In the entries below, find the line with "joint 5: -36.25" and the line with "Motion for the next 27". Reproduce those two lines and every line between them exactly, and nothing more.

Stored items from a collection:
= = = = =
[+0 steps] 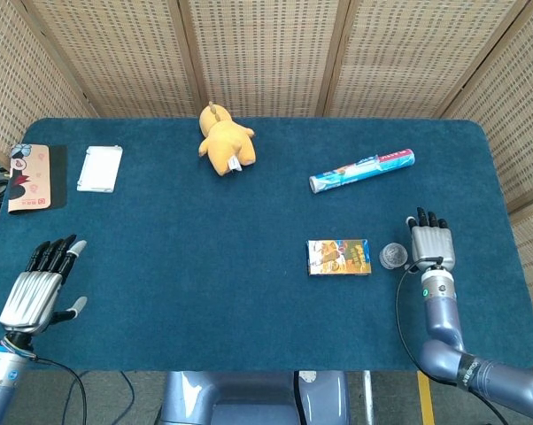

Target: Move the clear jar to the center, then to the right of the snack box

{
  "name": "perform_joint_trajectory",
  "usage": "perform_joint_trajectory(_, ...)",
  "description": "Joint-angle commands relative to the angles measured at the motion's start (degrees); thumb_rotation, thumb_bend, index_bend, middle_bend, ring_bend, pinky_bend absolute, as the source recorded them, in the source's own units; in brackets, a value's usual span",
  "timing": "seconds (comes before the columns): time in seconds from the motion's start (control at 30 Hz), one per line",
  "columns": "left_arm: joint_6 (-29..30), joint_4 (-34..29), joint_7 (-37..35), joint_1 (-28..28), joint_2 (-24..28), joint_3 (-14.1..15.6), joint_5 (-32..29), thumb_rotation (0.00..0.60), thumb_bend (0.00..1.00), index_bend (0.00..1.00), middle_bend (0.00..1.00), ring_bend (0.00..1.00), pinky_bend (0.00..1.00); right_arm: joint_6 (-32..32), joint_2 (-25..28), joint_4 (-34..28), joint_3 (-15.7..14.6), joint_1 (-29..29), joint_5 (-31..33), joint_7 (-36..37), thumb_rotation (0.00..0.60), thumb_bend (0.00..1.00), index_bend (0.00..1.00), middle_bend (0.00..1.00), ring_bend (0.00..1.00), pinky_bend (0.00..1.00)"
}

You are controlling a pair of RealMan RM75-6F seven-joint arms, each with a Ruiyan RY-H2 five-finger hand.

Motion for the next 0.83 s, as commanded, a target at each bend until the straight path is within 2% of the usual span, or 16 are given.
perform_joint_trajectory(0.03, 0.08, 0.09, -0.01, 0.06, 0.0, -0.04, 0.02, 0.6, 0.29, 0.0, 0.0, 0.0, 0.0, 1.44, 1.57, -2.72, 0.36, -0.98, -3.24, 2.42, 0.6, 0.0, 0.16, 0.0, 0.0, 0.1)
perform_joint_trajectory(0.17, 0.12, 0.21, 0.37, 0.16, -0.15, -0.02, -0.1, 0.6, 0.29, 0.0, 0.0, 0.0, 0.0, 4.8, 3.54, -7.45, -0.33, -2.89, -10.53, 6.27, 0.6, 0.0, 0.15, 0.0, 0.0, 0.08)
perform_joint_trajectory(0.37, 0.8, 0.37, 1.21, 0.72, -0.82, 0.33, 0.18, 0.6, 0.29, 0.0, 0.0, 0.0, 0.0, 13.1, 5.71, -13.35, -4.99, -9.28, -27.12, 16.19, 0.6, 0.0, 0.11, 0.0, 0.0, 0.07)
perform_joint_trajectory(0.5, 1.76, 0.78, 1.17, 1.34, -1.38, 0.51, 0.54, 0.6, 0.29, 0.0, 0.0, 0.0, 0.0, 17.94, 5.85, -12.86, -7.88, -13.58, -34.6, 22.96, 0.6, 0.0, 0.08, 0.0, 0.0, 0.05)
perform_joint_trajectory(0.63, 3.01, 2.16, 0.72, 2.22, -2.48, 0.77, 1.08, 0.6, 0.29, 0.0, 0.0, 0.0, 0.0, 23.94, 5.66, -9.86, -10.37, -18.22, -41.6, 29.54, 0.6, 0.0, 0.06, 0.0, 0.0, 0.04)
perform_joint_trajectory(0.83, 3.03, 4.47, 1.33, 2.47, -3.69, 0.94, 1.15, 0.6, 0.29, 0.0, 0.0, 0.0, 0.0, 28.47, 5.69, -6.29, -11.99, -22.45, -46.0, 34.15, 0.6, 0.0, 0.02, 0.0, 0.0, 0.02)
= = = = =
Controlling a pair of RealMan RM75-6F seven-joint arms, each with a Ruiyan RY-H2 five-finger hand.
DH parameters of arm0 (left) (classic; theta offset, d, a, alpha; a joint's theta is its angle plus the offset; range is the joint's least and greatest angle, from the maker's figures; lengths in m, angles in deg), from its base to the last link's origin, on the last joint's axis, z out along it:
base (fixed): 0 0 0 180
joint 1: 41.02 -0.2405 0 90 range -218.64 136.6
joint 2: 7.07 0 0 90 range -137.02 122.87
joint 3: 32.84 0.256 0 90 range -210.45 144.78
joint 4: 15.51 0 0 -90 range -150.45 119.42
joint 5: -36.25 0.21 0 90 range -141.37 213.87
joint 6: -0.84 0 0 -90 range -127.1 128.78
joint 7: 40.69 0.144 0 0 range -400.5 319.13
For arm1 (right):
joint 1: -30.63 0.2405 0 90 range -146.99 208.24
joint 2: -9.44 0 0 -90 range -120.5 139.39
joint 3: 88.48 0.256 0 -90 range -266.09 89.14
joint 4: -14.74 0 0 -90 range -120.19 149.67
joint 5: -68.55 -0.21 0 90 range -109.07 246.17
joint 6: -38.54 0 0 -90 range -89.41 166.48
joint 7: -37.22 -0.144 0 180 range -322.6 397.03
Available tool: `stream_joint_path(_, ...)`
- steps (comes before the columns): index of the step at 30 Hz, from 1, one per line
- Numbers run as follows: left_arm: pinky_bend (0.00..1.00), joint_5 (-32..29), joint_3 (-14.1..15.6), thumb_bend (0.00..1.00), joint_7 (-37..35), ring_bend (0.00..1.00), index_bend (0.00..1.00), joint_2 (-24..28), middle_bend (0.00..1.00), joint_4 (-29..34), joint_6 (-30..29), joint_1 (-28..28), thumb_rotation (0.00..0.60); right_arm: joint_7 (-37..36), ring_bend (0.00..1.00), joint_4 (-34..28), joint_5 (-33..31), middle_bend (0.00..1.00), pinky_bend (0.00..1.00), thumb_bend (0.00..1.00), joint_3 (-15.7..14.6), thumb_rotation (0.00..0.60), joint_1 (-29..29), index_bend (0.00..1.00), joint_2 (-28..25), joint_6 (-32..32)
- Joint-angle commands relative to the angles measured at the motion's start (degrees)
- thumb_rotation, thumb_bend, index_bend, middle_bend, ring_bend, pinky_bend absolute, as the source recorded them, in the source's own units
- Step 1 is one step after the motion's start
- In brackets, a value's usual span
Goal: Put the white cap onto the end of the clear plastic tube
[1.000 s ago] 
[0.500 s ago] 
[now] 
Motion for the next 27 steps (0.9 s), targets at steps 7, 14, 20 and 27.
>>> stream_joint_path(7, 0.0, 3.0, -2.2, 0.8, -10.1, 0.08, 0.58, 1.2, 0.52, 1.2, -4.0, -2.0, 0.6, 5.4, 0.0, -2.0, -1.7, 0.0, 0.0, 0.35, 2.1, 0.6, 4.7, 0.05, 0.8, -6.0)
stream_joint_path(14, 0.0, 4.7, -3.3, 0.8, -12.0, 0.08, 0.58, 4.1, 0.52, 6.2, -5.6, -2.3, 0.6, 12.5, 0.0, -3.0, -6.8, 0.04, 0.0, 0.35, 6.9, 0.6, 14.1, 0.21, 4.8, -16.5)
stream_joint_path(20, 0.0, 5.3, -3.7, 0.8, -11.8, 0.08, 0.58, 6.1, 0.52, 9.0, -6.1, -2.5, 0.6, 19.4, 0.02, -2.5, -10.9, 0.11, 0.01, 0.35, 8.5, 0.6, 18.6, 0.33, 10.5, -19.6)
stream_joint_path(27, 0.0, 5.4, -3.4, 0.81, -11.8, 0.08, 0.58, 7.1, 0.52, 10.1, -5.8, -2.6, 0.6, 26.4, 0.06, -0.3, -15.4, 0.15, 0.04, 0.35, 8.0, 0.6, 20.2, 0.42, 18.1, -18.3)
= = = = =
YOUR SOLUTION |
joint 5: -36.25 0.21 0 90 range -141.37 213.87
joint 6: -0.84 0 0 -90 range -127.1 128.78
joint 7: 40.69 0.144 0 0 range -400.5 319.13
For arm1 (right):
joint 1: -30.63 0.2405 0 90 range -146.99 208.24
joint 2: -9.44 0 0 -90 range -120.5 139.39
joint 3: 88.48 0.256 0 -90 range -266.09 89.14
joint 4: -14.74 0 0 -90 range -120.19 149.67
joint 5: -68.55 -0.21 0 90 range -109.07 246.17
joint 6: -38.54 0 0 -90 range -89.41 166.48
joint 7: -37.22 -0.144 0 180 range -322.6 397.03
Available tool: `stream_joint_path(_, ...)`
- steps (comes before the columns): index of the step at 30 Hz, from 1, one per line
- Numbers run as follows: left_arm: pinky_bend (0.00..1.00), joint_5 (-32..29), joint_3 (-14.1..15.6), thumb_bend (0.00..1.00), joint_7 (-37..35), ring_bend (0.00..1.00), index_bend (0.00..1.00), joint_2 (-24..28), middle_bend (0.00..1.00), joint_4 (-29..34), joint_6 (-30..29), joint_1 (-28..28), thumb_rotation (0.00..0.60); right_arm: joint_7 (-37..36), ring_bend (0.00..1.00), joint_4 (-34..28), joint_5 (-33..31), middle_bend (0.00..1.00), pinky_bend (0.00..1.00), thumb_bend (0.00..1.00), joint_3 (-15.7..14.6), thumb_rotation (0.00..0.60), joint_1 (-29..29), index_bend (0.00..1.00), joint_2 (-28..25), joint_6 (-32..32)
- Joint-angle commands relative to the angles measured at the motion's start (degrees)
- thumb_rotation, thumb_bend, index_bend, middle_bend, ring_bend, pinky_bend absolute, as the source recorded them, in the source's own units
- Step 1 is one step after the motion's start
- In brackets, a value's usual span
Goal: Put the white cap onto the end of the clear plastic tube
[1.000 s ago] 
[0.500 s ago] 
[now] 
Motion for the next 27 steps (0.9 s), targets at steps 7, 14, 20 and 27.

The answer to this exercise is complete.